**Exercise:**
Write out, without any change, the lines in the material below that run from the line with "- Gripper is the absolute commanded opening" through the line with "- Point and", both included.

+===+

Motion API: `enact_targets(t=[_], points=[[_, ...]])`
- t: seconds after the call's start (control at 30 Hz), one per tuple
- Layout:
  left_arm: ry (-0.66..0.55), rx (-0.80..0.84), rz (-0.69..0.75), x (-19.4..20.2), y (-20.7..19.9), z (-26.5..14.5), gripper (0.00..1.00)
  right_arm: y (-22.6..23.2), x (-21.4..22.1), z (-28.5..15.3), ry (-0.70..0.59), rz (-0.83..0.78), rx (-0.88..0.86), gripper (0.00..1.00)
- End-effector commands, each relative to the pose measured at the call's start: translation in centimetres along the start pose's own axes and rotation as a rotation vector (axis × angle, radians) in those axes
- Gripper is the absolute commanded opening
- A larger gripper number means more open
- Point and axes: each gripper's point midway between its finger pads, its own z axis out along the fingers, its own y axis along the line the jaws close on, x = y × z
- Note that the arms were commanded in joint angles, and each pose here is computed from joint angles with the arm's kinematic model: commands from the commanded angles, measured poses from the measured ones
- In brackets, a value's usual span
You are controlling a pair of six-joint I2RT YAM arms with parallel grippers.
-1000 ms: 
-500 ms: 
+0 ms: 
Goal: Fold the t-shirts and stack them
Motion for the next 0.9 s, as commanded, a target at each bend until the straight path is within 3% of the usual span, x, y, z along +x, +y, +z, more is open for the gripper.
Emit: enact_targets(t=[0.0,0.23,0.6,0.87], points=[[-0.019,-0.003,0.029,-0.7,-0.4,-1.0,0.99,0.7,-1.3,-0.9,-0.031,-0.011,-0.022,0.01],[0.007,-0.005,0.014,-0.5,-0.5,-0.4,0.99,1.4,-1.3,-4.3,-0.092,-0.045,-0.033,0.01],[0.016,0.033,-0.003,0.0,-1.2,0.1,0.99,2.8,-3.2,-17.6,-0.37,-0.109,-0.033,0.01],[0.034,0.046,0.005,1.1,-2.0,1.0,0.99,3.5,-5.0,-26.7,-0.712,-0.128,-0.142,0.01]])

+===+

**Answer area:**
- Gripper is the absolute commanded opening
- A larger gripper number means more open
- Point and axes: each gripper's point midway between its finger pads, its own z axis out along the fingers, its own y axis along the line the jaws close on, x = y × z

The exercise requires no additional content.